In a world where bad actors are focused on building sophisticated AI capable of side-stepping traditional Cybersecurity platforms, it has become critically important to onboard tools that work in real-time, are exceedingly precise, and can detect an incident before it happens.
Yesterday’s solutions are no match for today’s threats. MixMode believes the answer lies in self-supervised AI that can leapfrog the abilities of adversaries to protect enterprise assets before damage is done.
What is self-supervised AI and why is it superior to supervised AI?
Respected AI researcher Yann LeCunn recently stated that “the next revolution in AI will not be supervised;” whereas almost all legacy Cybersecurity providers utilize supervised AI or off-the-shelf machine learning as the backbone of their artificial intelligence. LeCunn states that self-supervised learning, which in contrast to supervised learning does not require human labeling and results in a constantly evolving forecast, is “the future of AI.”
What does LeCunn mean by self-supervised AI? In simple terms, self-supervised AI uses algorithms to identify patterns among data that has not been classified or labeled by humans. This is in direct contrast to legacy Cybersecurity approaches, which rely on supervised AI built on labeled training data and human-written rules; with these legacy approaches, events that are not contemplated in training data or encompassed in the rule set go largely unnoticed.
Third Wave AI, as defined by DARPA, is AI that has contextual and explanatory models that are self-learning and self-supervised. Third Wave AI is never dependent on rules-based systems like SIEM in the Cybersecurity world. Third Wave self-supervised AI does not require labeling, or training data, or even human operator involvement, since it develops an evolving forecast of what’s expected based on enterprise data flow.

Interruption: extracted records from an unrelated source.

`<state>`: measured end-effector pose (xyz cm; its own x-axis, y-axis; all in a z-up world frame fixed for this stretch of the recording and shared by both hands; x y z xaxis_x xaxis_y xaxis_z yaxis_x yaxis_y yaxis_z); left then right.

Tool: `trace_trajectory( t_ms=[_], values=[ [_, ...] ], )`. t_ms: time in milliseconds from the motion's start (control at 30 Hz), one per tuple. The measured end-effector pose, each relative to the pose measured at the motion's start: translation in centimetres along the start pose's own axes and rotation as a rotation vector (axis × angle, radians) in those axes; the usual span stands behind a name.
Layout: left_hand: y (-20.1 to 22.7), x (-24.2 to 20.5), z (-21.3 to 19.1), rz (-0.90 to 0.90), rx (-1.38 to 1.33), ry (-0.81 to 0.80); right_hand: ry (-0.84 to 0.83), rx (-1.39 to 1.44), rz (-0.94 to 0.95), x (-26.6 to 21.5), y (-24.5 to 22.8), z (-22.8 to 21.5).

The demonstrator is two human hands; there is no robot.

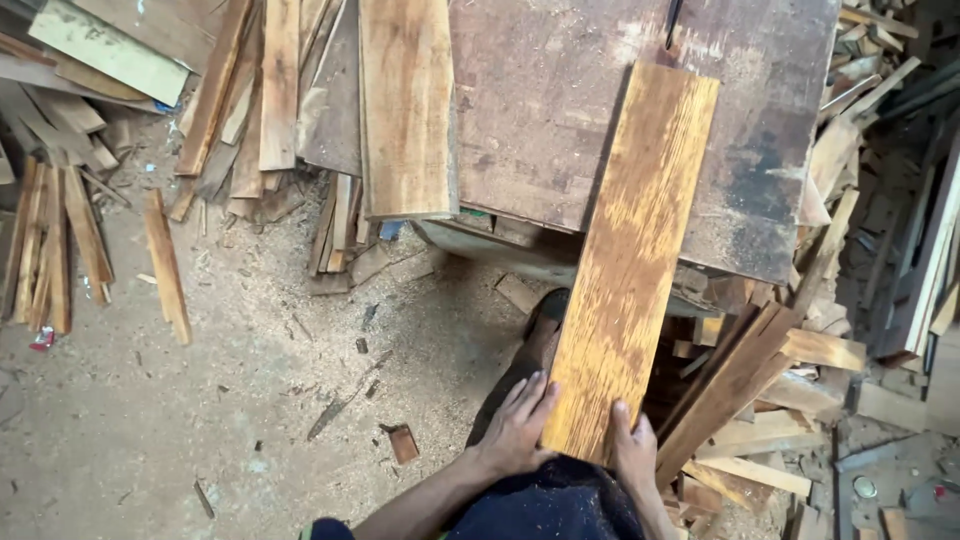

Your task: Picking up and arranging wooden planks on a work table in a wood workshop.

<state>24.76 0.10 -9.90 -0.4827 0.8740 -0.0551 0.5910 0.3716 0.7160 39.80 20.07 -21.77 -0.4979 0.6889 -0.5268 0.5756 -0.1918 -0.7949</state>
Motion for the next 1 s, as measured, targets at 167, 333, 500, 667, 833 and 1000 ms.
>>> trace_trajectory(
  t_ms=[167, 333, 500, 667, 833, 1000],
  values=[
    [-0.7, 2.6, 0.2, -0.009, 0.028, -0.147, 0.035, -0.194, -0.006, 1.0, -4.4, -0.6],
    [-1.1, 3.5, -0.8, -0.025, 0.009, -0.12, 0.034, -0.196, -0.07, 2.8, -4.7, -0.1],
    [-2.2, 4.4, -1.2, -0.026, -0.024, -0.083, 0.045, -0.198, -0.101, 3.3, -6.6, 0.7],
    [-2.4, 4.6, -2.4, 0.024, -0.022, -0.052, 0.041, -0.2, -0.073, 3.6, -7.2, 1.4],
    [-3.4, 5.8, -1.8, 0.003, -0.013, -0.094, 0.039, -0.222, -0.082, 4.4, -7.5, 1.4],
    [-4.7, 6.6, -1.6, -0.031, 0.019, -0.162, 0.017, -0.207, -0.045, 5.2, -7.3, 2.2]
  ],
)
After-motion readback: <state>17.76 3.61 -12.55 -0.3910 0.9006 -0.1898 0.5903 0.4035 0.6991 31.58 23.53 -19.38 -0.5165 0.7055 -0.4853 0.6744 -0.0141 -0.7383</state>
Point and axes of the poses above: each hand's wrist, its own x-axis towards the middle knuckle, its own z-axis out of the palm, y = z × x, the point moved 6 cm from there along x, towards the middle knuckle, and after that the axes turned 2 degrees about -z, right-handed, at the moved point
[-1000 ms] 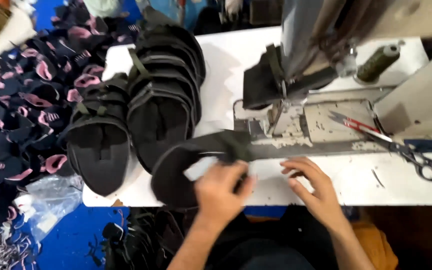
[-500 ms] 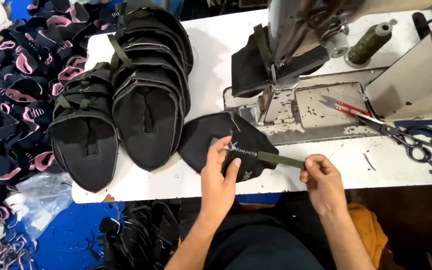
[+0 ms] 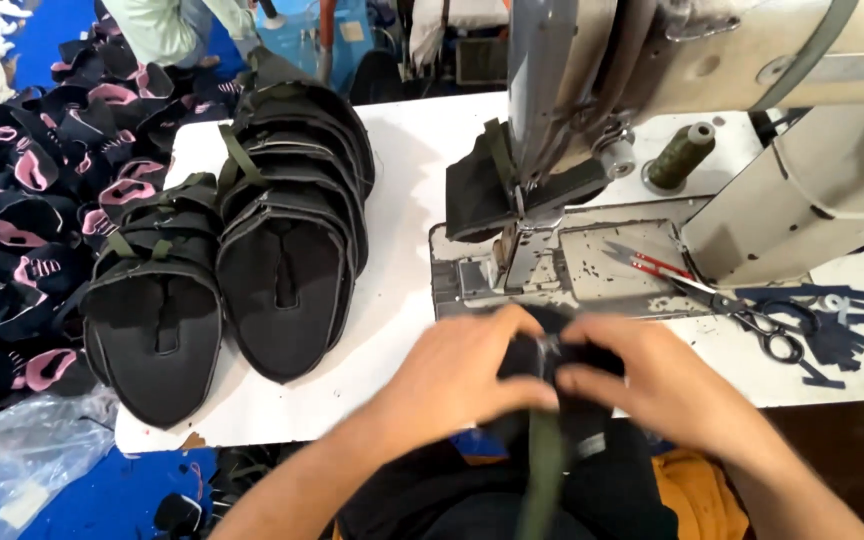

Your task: Sewing together various fabric and strap components of a shoe upper using an industrial sewing machine.

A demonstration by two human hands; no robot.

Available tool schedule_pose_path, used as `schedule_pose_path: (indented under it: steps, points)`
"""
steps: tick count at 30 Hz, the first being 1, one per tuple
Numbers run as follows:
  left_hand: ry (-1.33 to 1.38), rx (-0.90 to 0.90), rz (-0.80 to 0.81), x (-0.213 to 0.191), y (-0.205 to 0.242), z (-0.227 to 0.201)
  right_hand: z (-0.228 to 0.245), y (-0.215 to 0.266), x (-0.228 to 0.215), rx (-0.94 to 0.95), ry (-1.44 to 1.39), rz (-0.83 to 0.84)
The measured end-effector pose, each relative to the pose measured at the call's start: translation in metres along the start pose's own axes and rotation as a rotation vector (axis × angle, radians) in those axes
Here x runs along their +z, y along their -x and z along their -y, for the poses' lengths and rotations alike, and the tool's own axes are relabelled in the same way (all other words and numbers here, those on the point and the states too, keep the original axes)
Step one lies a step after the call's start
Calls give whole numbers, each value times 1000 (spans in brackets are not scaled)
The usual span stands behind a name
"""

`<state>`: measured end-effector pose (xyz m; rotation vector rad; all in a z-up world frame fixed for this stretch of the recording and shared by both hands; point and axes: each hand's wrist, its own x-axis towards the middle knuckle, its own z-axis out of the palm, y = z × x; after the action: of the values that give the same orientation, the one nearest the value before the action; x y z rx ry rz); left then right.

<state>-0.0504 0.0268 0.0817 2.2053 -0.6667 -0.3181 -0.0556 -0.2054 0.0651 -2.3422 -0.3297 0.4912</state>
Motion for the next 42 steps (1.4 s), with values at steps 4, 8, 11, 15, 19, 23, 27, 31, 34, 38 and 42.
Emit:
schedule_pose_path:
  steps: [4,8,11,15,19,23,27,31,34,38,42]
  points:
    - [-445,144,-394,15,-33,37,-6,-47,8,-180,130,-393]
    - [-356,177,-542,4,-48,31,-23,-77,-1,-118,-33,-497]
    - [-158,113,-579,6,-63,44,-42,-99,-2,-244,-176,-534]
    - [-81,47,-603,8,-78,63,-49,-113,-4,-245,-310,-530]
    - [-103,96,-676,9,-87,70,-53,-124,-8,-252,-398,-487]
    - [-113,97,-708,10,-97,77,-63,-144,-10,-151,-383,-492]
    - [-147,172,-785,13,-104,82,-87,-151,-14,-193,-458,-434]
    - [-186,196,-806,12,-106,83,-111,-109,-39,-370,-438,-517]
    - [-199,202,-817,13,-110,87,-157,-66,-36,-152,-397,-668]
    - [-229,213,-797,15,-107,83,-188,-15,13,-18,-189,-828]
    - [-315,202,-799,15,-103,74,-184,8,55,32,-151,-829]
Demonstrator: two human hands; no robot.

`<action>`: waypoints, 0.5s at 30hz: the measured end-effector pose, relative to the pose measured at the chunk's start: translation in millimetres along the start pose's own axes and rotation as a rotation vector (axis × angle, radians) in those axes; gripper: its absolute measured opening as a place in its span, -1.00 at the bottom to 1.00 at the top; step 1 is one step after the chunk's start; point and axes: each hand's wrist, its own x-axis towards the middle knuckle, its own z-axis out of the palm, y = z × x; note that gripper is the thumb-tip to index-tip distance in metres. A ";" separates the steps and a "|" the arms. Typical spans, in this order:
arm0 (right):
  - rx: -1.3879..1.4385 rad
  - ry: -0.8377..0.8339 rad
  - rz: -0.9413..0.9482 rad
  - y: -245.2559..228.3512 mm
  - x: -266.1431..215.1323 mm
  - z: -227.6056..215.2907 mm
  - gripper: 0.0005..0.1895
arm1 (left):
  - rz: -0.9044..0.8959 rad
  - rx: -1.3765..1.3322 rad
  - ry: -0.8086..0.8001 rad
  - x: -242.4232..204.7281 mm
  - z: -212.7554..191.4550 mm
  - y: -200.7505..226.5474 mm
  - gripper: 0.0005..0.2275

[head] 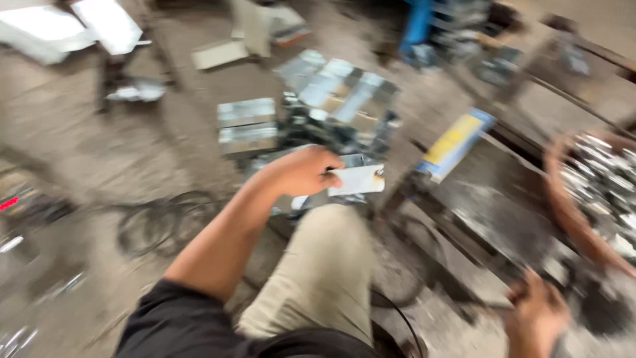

A Third Wave, self-supervised approach makes an enormous day-to-day difference over legacy approaches when it comes to two common pain points faced by modern SOCs:
- Managing huge numbers of false positive alerts
- Detecting Novel attacks, including Zero-day and insider threats
Each of these issues can wreak havoc on the effectiveness of SOC teams. False positives take up analyst time that could be better spent on shoring up system vulnerabilities and other security-related tasks. They also cloud the analysts’ view of the truly important alerts that may represent an imminent threat. In addition, the Ponemon Institute notes that Novel Attacks cost the global community around $2.5 trillion annually and now make up 80% of successful attacks on organization endpoints.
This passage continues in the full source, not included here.